Population censuses in imperial China were usually taken to count the number of tax-payers and men available for corvée labour and military service. Thus the above figures do not reflect the total number of people living in Teochew. Nevertheless, their indication of an upward population trend syncs with many indications that there was a prevalence of peace and stability, as well as increases in food production, economic output, and overall quality of life.  

As for Sanyang Tuzhi, it reported that due to the upheavals and social disorders leading to the Yuan dynasty’s destruction of Song, the Teochew prefecture lost tens of thousands of people from fighting, plundering, banditry and migration. A census carried out in 1290 found a total of 70,070 households, of which 68,773 were Southerners (南人) and 154 households were Northerners (北人) and households belonging to the local government were 3,358 households.

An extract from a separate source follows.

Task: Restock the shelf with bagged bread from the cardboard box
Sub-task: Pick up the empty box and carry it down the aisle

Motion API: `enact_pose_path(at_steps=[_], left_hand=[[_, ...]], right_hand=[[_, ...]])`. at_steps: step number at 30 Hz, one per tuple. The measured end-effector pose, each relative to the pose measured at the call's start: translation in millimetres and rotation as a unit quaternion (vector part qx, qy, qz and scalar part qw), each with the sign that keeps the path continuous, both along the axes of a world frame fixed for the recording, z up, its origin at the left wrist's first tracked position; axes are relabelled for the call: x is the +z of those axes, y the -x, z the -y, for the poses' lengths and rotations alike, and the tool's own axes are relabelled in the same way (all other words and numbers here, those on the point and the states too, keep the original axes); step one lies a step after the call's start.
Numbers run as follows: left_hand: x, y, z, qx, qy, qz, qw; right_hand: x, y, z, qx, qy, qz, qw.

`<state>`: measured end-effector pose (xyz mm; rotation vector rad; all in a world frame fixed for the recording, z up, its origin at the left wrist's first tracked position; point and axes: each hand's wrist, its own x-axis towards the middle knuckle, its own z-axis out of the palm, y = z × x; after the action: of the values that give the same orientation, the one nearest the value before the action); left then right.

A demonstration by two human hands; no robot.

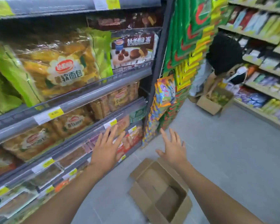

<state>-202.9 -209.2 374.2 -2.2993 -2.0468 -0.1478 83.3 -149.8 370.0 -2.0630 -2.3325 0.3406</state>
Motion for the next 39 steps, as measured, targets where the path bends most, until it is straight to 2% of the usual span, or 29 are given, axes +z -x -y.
enact_pose_path(at_steps=[4, 8, 14, 18, 25, 31, 35, 39], left_hand=[[-42.4, -57.8, -27.3, -0.053, 0.051, 0.022, 0.997], [-96.4, -101.8, -43.6, -0.099, 0.094, 0.007, 0.991], [-207.4, -151.0, -65.2, -0.16, 0.152, 0.006, 0.975], [-294.2, -160.9, -82.2, -0.179, 0.182, 0.001, 0.967], [-482.5, -155.7, -120.6, -0.163, 0.222, -0.031, 0.961], [-610.0, -163.2, -141.3, -0.137, 0.239, -0.024, 0.961], [-679.1, -157.8, -152.5, -0.119, 0.264, -0.017, 0.957], [-721.1, -155.6, -164.0, -0.115, 0.309, 0.005, 0.944]], right_hand=[[-35.1, -71.1, 11.5, -0.07, 0.031, 0.008, 0.997], [-88.9, -126.5, 28.3, -0.148, 0.084, -0.01, 0.985], [-200.6, -166.0, 61.6, -0.284, 0.129, -0.093, 0.945], [-289.3, -175.7, 81.4, -0.336, 0.169, -0.095, 0.922], [-464.0, -179.6, 98.7, -0.422, 0.216, -0.116, 0.873], [-592.3, -175.6, 105.0, -0.482, 0.225, -0.104, 0.84], [-658.2, -177.3, 107.3, -0.504, 0.222, -0.104, 0.829], [-698.5, -174.9, 109.3, -0.489, 0.233, -0.1, 0.835]])
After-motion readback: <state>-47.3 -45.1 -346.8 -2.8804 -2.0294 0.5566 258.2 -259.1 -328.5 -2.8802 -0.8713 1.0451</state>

This tells us in the most explicit terms that the Song-Yuan war caused the population of Teochew to decrease, rather than surge, and its number of immigrants from the north was minuscule.

The elephant in the room is that there was never a mass migration of settlers from the Central Plains or any other part of China. If there was, the compilers of Sanyang Zhi and Sanyang Tuzhi, who were outsiders themselves, would have cheered about it.